■ **What the task asks**
Gather from the material every line that contains the string "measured".

■ **Available data**
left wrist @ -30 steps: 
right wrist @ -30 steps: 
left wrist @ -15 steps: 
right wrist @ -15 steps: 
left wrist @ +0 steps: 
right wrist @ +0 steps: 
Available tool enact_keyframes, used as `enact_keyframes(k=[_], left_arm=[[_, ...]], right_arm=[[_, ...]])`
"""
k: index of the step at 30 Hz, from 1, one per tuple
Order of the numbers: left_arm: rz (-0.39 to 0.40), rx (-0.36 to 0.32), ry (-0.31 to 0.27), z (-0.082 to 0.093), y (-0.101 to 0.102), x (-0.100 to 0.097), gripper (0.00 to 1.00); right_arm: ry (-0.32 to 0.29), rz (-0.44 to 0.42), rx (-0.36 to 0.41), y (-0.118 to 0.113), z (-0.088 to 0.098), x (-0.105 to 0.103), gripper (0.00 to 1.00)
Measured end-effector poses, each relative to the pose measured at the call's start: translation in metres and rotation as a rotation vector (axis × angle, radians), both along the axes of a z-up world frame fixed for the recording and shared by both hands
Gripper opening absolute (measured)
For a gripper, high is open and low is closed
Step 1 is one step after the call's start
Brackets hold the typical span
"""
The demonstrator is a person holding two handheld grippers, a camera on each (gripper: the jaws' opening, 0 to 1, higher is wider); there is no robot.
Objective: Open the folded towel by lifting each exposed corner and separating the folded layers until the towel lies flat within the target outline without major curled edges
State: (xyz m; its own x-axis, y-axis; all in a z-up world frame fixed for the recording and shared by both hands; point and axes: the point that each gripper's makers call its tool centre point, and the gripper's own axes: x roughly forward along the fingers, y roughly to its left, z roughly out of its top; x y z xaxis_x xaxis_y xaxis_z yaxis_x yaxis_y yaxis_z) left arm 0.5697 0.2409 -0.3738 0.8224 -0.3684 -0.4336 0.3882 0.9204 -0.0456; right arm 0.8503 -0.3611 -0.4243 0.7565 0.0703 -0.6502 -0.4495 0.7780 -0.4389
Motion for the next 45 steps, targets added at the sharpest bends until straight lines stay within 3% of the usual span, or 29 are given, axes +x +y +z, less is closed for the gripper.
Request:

■ **Result of the task**
Measured end-effector poses, each relative to the pose measured at the call's start: translation in metres and rotation as a rotation vector (axis × angle, radians), both along the axes of a z-up world frame fixed for the recording and shared by both hands
Gripper opening absolute (measured)

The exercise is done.